*What you have to do:*
A precise repetition of every line below is the required answer.

*Recorded data:*

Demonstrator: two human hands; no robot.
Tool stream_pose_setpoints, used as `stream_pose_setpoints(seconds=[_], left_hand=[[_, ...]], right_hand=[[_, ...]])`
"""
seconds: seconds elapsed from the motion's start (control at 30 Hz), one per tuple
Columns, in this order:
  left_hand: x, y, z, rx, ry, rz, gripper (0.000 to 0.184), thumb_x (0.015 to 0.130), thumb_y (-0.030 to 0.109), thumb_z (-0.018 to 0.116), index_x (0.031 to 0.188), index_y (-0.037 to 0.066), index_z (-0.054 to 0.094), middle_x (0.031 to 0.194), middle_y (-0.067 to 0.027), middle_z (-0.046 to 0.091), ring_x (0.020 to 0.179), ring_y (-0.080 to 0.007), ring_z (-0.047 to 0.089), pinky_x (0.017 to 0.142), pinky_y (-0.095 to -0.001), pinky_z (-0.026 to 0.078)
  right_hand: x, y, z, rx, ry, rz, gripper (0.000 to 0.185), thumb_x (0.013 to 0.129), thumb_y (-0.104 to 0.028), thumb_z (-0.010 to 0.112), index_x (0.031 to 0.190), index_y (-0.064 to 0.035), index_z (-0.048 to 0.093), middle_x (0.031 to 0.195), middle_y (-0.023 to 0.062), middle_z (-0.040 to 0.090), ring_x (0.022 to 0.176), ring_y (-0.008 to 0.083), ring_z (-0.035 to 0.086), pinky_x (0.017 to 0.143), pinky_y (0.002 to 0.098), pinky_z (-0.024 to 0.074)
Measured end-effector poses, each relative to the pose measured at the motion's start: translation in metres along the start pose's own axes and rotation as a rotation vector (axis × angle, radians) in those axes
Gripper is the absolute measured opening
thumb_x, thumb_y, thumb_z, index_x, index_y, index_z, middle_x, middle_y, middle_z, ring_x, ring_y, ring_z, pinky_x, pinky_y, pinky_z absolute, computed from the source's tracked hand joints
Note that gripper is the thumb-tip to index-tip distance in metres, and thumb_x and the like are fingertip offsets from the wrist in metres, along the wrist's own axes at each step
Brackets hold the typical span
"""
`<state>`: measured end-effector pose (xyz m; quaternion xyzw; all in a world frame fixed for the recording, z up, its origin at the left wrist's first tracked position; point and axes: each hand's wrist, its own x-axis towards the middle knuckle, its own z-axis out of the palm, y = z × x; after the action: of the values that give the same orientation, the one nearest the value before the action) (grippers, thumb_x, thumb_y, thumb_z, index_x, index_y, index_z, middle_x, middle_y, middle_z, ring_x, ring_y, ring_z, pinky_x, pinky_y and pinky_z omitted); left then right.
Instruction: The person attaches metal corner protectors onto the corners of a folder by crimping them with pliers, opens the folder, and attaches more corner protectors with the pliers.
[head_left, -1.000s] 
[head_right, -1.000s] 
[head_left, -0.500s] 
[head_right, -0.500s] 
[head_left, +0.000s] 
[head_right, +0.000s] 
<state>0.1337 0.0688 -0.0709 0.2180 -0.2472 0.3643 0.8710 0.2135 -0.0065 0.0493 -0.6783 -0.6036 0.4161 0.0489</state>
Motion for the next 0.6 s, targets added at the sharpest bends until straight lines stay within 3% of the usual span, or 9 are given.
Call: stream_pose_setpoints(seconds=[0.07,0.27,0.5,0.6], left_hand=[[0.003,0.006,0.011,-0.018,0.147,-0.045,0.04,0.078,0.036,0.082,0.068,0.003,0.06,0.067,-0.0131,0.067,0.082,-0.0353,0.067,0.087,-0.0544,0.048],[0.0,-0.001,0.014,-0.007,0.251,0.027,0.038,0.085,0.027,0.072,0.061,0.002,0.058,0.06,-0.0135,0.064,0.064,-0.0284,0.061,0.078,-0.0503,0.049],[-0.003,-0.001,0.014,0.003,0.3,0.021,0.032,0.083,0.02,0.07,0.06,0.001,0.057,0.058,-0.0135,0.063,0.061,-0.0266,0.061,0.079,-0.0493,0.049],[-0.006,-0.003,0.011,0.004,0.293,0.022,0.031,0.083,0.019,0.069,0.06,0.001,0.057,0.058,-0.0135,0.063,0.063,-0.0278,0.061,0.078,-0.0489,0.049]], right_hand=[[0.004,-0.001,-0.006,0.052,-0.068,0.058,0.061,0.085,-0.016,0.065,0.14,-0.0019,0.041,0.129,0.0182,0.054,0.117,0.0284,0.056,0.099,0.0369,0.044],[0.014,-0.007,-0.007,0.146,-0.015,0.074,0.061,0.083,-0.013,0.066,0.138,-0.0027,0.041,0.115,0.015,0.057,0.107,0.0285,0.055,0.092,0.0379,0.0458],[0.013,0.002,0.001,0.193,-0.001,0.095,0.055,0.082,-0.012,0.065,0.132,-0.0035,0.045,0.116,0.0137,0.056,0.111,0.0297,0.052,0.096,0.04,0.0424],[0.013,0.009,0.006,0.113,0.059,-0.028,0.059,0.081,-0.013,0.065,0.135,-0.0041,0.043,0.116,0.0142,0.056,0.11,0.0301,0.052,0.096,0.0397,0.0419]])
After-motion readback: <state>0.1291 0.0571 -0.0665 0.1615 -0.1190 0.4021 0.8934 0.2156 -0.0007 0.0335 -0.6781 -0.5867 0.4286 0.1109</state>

*Result of this exercise:*
Demonstrator: two human hands; no robot.
Tool stream_pose_setpoints, used as `stream_pose_setpoints(seconds=[_], left_hand=[[_, ...]], right_hand=[[_, ...]])`
"""
seconds: seconds elapsed from the motion's start (control at 30 Hz), one per tuple
Columns, in this order:
  left_hand: x, y, z, rx, ry, rz, gripper (0.000 to 0.184), thumb_x (0.015 to 0.130), thumb_y (-0.030 to 0.109), thumb_z (-0.018 to 0.116), index_x (0.031 to 0.188), index_y (-0.037 to 0.066), index_z (-0.054 to 0.094), middle_x (0.031 to 0.194), middle_y (-0.067 to 0.027), middle_z (-0.046 to 0.091), ring_x (0.020 to 0.179), ring_y (-0.080 to 0.007), ring_z (-0.047 to 0.089), pinky_x (0.017 to 0.142), pinky_y (-0.095 to -0.001), pinky_z (-0.026 to 0.078)
  right_hand: x, y, z, rx, ry, rz, gripper (0.000 to 0.185), thumb_x (0.013 to 0.129), thumb_y (-0.104 to 0.028), thumb_z (-0.010 to 0.112), index_x (0.031 to 0.190), index_y (-0.064 to 0.035), index_z (-0.048 to 0.093), middle_x (0.031 to 0.195), middle_y (-0.023 to 0.062), middle_z (-0.040 to 0.090), ring_x (0.022 to 0.176), ring_y (-0.008 to 0.083), ring_z (-0.035 to 0.086), pinky_x (0.017 to 0.143), pinky_y (0.002 to 0.098), pinky_z (-0.024 to 0.074)
Measured end-effector poses, each relative to the pose measured at the motion's start: translation in metres along the start pose's own axes and rotation as a rotation vector (axis × angle, radians) in those axes
Gripper is the absolute measured opening
thumb_x, thumb_y, thumb_z, index_x, index_y, index_z, middle_x, middle_y, middle_z, ring_x, ring_y, ring_z, pinky_x, pinky_y, pinky_z absolute, computed from the source's tracked hand joints
Note that gripper is the thumb-tip to index-tip distance in metres, and thumb_x and the like are fingertip offsets from the wrist in metres, along the wrist's own axes at each step
Brackets hold the typical span
"""
`<state>`: measured end-effector pose (xyz m; quaternion xyzw; all in a world frame fixed for the recording, z up, its origin at the left wrist's first tracked position; point and axes: each hand's wrist, its own x-axis towards the middle knuckle, its own z-axis out of the palm, y = z × x; after the action: of the values that give the same orientation, the one nearest the value before the action) (grippers, thumb_x, thumb_y, thumb_z, index_x, index_y, index_z, middle_x, middle_y, middle_z, ring_x, ring_y, ring_z, pinky_x, pinky_y and pinky_z omitted); left then right.
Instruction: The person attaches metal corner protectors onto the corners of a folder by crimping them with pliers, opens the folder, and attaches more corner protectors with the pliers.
[head_left, -1.000s] 
[head_right, -1.000s] 
[head_left, -0.500s] 
[head_right, -0.500s] 
[head_left, +0.000s] 
[head_right, +0.000s] 
<state>0.1337 0.0688 -0.0709 0.2180 -0.2472 0.3643 0.8710 0.2135 -0.0065 0.0493 -0.6783 -0.6036 0.4161 0.0489</state>
Motion for the next 0.6 s, targets added at the sharpest bends until straight lines stay within 3% of the usual span, or 9 are given.
Call: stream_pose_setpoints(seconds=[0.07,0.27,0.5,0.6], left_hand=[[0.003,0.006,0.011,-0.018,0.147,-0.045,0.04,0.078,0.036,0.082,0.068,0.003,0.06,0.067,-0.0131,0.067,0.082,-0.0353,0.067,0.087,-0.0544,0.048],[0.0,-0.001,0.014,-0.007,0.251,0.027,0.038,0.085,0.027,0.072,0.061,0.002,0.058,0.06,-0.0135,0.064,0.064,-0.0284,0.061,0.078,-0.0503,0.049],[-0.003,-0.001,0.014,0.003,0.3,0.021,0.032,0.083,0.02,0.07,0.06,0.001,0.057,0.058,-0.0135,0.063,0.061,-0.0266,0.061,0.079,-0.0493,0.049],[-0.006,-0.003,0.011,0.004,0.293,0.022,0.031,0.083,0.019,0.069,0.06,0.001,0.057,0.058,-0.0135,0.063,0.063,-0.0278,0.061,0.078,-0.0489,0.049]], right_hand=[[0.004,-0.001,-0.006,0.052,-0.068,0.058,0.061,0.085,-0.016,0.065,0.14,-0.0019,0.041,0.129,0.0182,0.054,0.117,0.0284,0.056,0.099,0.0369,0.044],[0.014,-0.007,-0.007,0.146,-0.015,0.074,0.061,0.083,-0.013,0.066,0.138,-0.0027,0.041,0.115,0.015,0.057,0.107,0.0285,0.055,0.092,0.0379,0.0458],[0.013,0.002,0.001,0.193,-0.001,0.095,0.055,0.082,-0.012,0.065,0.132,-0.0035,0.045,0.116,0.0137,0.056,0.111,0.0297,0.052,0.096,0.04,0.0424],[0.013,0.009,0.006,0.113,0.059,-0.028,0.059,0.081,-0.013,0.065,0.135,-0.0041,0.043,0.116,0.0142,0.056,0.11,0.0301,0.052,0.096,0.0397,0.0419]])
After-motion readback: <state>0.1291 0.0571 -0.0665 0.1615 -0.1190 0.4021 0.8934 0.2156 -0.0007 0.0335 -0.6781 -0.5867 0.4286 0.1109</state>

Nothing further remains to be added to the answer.